Frente a cuatro años de neoliberalismo y otro de pandemia, el final del 2020 encuentra a un gobierno que sale aprobado en su gestión macroeconómica. Y es que por fuera de la caída del PBI y la suba del déficit fiscal, que como en todo el mundo se cuentan de a dos dígitos, se logró evitar el default, así como los temidos desbordes cambiarios e hiperinflacionarios, elementos claves junto a la asistencia alimentaria para el logro de sostener la paz social, sin saqueos ni escenas de desbordes públicos. No solo eso, sino que también se han consolidado las bases para que el año próximo exista un punto de partida mucho más sólido, fundamentalmente por el gran éxito del gobierno durante este año, como lo fue la renegociación de la deuda con los privados, cuyo ahorro de 37.000 millones de dólares tiene la misma relevancia que el diferimiento de los pagos por cuatro años, despejando los recursos fiscales para la inversión pública, tanto social como en infraestructura. Aún más, si a ello se le suma el fuerte superavit comercial proyectado, cercano al record de 18.000 millones de dólares, y la suba en nuestro principal producto de exportación, la soja, que cotizó en la semana a 460 dólares la tonelada, solo una segunda y muy dañina ola de Covid podría frenar la ya iniciada recuperación de la economía, pues de acuerdo al Indec en el tercer trimestre de 2020 la actividad cayó un 10,2% interanual, es decir cerca de la mitad de la caída del segundo trimestre, que se situó en el 19%.

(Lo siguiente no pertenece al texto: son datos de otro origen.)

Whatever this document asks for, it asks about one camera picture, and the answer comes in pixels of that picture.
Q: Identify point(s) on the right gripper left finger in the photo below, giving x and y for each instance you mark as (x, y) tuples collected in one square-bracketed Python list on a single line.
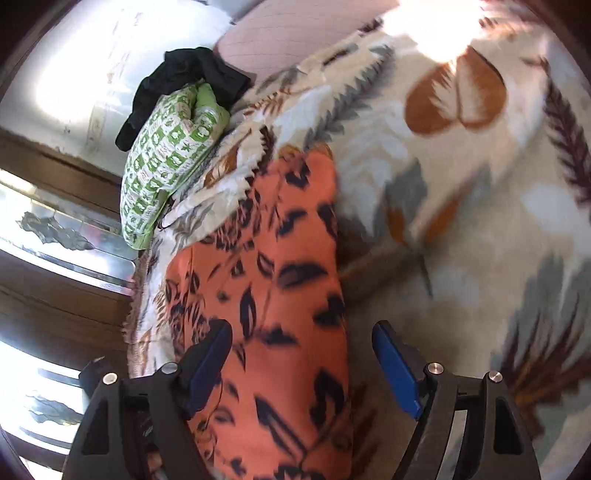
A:
[(125, 417)]

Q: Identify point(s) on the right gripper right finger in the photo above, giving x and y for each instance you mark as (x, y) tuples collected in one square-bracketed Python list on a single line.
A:
[(495, 442)]

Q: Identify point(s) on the orange black floral blouse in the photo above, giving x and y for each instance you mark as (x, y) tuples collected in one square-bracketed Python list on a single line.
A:
[(281, 407)]

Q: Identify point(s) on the person left hand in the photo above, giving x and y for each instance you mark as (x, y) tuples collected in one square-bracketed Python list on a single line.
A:
[(155, 465)]

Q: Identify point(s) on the wooden stained glass door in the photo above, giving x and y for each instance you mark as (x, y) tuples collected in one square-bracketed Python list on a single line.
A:
[(66, 275)]

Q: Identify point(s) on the green white checkered pillow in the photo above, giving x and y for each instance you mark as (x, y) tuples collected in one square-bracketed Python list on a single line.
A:
[(176, 138)]

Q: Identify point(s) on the leaf pattern fleece blanket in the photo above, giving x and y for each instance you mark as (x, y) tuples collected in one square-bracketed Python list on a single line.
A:
[(460, 133)]

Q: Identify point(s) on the black garment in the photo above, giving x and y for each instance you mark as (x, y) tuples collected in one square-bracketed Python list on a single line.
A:
[(179, 68)]

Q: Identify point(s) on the pink quilted bed cover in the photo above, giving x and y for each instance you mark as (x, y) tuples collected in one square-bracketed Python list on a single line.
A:
[(278, 34)]

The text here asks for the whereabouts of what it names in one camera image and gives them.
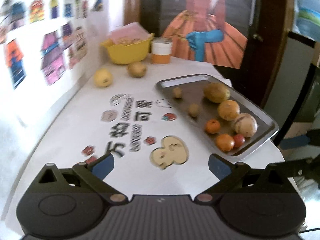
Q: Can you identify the yellow plastic bowl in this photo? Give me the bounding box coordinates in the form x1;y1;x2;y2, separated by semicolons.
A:
100;34;154;65

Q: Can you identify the white printed table cloth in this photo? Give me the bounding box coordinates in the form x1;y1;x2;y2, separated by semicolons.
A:
5;58;222;234

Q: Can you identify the small brown longan fruit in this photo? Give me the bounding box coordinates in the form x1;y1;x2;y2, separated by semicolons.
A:
172;87;182;99

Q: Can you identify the colourful houses drawing sheet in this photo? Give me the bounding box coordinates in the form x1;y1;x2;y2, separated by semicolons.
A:
4;0;88;88

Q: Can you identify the metal baking tray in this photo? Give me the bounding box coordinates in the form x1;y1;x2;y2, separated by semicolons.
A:
155;74;279;162

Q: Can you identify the orange dress lady painting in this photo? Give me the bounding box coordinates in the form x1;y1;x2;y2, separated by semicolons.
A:
162;0;247;69

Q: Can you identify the small red fruit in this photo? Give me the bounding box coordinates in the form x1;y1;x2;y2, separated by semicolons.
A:
233;134;245;148

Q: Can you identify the pale striped pepino melon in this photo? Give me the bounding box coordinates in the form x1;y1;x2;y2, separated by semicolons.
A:
232;113;258;138

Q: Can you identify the orange striped pepino melon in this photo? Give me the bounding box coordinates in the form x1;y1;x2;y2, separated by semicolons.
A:
217;100;240;121

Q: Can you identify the yellow lemon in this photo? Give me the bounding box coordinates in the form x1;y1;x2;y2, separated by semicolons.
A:
93;67;113;88

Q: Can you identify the brown pear on table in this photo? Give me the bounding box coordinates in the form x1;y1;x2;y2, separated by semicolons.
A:
127;62;147;77

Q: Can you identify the small orange tangerine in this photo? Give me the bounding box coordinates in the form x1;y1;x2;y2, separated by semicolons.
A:
215;134;235;152
204;119;221;134

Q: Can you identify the white and orange cup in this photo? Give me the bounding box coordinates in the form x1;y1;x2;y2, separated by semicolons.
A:
151;37;172;64

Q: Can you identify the yellow-green apple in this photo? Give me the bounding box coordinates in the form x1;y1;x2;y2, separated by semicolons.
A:
203;83;231;103

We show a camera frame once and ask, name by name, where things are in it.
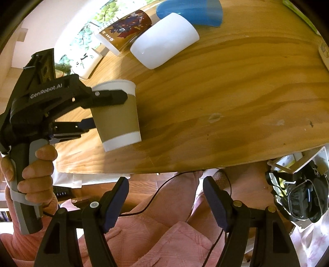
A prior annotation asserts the brown sleeve paper cup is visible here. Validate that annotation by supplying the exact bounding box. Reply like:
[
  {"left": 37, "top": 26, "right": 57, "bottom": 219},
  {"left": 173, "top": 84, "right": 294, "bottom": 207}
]
[{"left": 91, "top": 79, "right": 142, "bottom": 152}]

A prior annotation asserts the brown printed plastic cup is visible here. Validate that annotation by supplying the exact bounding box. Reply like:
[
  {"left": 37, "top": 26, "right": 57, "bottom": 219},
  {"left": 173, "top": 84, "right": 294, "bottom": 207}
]
[{"left": 97, "top": 9, "right": 152, "bottom": 56}]

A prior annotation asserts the white plastic cup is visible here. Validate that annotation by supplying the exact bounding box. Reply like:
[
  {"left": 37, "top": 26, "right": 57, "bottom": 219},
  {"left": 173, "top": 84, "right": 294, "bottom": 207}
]
[{"left": 131, "top": 13, "right": 200, "bottom": 70}]

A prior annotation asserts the blue plastic cup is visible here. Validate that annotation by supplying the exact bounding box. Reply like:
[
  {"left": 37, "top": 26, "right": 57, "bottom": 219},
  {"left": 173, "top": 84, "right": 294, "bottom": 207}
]
[{"left": 156, "top": 0, "right": 223, "bottom": 27}]

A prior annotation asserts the person's left hand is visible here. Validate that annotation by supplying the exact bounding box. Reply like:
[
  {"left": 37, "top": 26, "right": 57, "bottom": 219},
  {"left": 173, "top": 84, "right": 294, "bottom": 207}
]
[{"left": 0, "top": 144, "right": 58, "bottom": 206}]

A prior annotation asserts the green grape picture board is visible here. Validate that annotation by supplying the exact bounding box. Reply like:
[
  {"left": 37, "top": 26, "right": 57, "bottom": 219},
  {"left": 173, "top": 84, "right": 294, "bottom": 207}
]
[{"left": 54, "top": 1, "right": 153, "bottom": 79}]

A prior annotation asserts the black handbag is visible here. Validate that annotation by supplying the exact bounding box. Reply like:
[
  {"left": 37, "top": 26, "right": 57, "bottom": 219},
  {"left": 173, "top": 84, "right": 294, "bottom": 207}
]
[{"left": 265, "top": 160, "right": 328, "bottom": 222}]

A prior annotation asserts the pink quilted clothing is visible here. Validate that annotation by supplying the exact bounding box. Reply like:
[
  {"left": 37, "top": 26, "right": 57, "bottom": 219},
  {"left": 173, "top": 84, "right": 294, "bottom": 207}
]
[{"left": 1, "top": 171, "right": 225, "bottom": 266}]

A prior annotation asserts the black cable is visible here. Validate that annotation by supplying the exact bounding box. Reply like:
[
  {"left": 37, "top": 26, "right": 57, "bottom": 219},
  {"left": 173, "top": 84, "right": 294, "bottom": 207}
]
[{"left": 42, "top": 168, "right": 233, "bottom": 267}]

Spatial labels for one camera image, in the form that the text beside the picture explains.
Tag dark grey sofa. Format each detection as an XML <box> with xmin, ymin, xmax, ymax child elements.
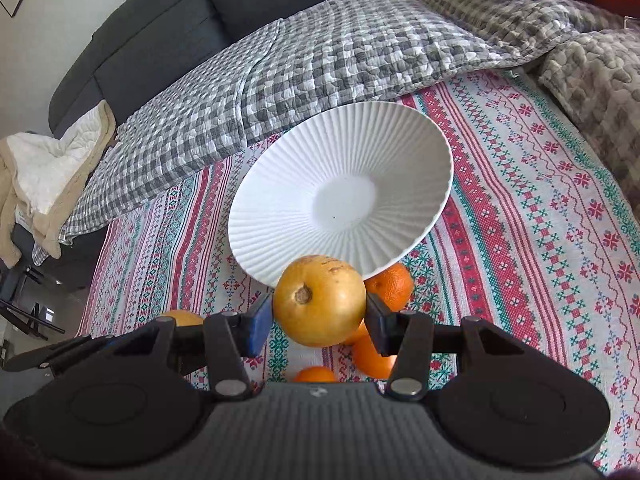
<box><xmin>49</xmin><ymin>0</ymin><xmax>324</xmax><ymax>136</ymax></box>

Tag orange mandarin with stem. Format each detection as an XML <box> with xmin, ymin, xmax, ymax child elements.
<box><xmin>364</xmin><ymin>262</ymin><xmax>413</xmax><ymax>312</ymax></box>

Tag red green patterned tablecloth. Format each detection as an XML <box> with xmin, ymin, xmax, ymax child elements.
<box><xmin>79</xmin><ymin>72</ymin><xmax>639</xmax><ymax>472</ymax></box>

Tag beige white folded blanket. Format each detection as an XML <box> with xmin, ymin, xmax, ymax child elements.
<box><xmin>1</xmin><ymin>100</ymin><xmax>116</xmax><ymax>269</ymax></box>

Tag brown grey checkered quilt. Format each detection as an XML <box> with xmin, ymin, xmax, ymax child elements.
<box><xmin>422</xmin><ymin>0</ymin><xmax>639</xmax><ymax>210</ymax></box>

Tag orange tomato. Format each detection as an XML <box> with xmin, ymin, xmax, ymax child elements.
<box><xmin>352</xmin><ymin>336</ymin><xmax>396</xmax><ymax>380</ymax></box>
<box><xmin>293</xmin><ymin>366</ymin><xmax>338</xmax><ymax>382</ymax></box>

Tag grey white checkered pillow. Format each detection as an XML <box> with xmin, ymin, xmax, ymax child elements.
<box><xmin>54</xmin><ymin>0</ymin><xmax>526</xmax><ymax>245</ymax></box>

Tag orange tomato lower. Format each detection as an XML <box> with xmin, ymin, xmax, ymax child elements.
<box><xmin>293</xmin><ymin>366</ymin><xmax>338</xmax><ymax>382</ymax></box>

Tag large yellow pear with stem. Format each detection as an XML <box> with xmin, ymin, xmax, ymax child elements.
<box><xmin>272</xmin><ymin>255</ymin><xmax>367</xmax><ymax>347</ymax></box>

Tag yellow fruit at left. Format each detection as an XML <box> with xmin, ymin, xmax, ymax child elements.
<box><xmin>160</xmin><ymin>309</ymin><xmax>204</xmax><ymax>327</ymax></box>

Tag white ribbed ceramic plate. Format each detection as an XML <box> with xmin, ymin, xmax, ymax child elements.
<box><xmin>228</xmin><ymin>102</ymin><xmax>454</xmax><ymax>287</ymax></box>

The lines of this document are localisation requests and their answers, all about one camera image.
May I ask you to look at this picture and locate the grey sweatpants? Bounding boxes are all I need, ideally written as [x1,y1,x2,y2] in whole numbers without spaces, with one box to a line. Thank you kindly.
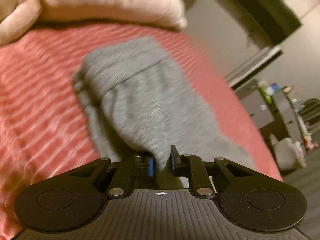
[73,37,256,189]

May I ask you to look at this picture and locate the wall mounted television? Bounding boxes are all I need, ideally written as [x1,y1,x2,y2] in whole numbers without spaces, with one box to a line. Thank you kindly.
[216,0,302,49]

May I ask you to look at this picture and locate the grey drawer cabinet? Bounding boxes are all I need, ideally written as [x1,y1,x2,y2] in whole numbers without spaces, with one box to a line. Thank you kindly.
[235,80,276,129]

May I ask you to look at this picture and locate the pink plush pillow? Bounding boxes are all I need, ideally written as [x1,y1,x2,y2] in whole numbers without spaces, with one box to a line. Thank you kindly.
[1,0,187,46]

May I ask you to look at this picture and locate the dark desk with clutter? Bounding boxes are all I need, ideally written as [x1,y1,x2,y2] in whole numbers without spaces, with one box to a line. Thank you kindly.
[272,89,319,154]

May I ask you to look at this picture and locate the pink ribbed bedspread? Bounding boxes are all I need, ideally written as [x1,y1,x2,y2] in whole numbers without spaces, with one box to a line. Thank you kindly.
[1,21,281,239]

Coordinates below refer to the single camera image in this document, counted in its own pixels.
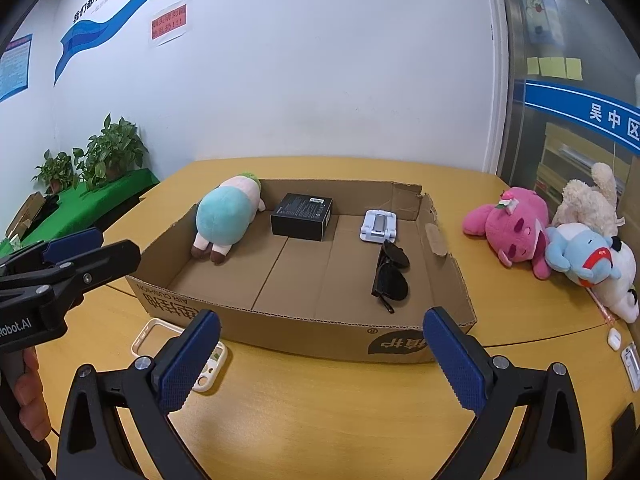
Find red wall notice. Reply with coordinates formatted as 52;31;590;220
151;3;188;44

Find person's left hand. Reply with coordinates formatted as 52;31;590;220
14;347;52;442

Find blue framed wall poster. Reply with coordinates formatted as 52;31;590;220
0;35;32;102

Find white earbuds case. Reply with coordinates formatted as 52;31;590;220
606;327;622;351

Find yellow sticky notes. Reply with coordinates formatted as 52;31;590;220
526;56;582;81

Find beige fluffy plush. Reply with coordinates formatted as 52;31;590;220
551;162;625;237

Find small black box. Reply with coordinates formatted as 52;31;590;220
270;193;333;242

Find white clear phone case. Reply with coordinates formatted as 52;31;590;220
130;318;228;394

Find brown cardboard box tray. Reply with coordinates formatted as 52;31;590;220
128;180;476;364

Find black sunglasses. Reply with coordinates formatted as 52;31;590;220
371;240;410;314

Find small cardboard box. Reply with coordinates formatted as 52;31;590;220
6;192;46;240

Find teal and pink plush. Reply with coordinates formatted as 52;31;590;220
191;172;266;264

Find pink bear plush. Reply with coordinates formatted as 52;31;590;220
462;186;551;280

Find white rectangular gadget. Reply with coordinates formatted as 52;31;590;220
620;342;640;392

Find blue and white plush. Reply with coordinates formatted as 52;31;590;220
544;222;639;324

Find potted green plant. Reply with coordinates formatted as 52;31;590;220
73;114;149;190
32;150;78;195

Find grey folding phone stand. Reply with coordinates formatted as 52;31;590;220
359;209;397;244

Sin embargo, ninguna de estas favorables cifras macroeconómicas podrán generar un cambio social si su resultado no se ve en la cotidianidad de trabajadores y jubilados. Y es que existe sobrada evidencia de que el crecimiento del PBI y la estabilidad de ciertas variables económicas claves son condiciones necesarias pero no suficientes para mejorar la vida del grueso de la población, pues si las mismas no van a acompañadas de una redistribución de los ingresos, la riqueza obtenida tiene un bajo impacto en la sociedad
Aquí es donde entran a tallar las palabras de Cristina Kirchner, quien afirmó una semana atrás no querer “que el crecimiento se lo queden tres o cuatro vivos nada más. Para eso, hay que alinear salarios y jubilaciones, precios y tarifas”. Una definición contundente, frente a un 2020 en el que, por caso, se perdieron cuatro millones de empleos y los ingresos tuvieron una caída en relación al alza de los alimentos y bebidas, pues mientras que los primeros subieron un 32 por ciento, los segundos lo hicieron en un 40 por ciento. Pero donde diversos grupos económicos no frenaron sus millonarias ganancias, tal el caso de Arcor, o las investigaciones de Ari Lijalad para este portal sobre el Grupo Clarín o Enel, controlante de Edesur. E incluso donde el gobierno realizó un fuerte y clave esfuerzo para invertir cerca de 300.000 millones de pesos en dar una respuesta directa a 9 millones de trabajadores precarizados, pero el doble, 600.000 millones, en subsidios a empresas energéticas que contabilizaron ganancias record durante el macrismo.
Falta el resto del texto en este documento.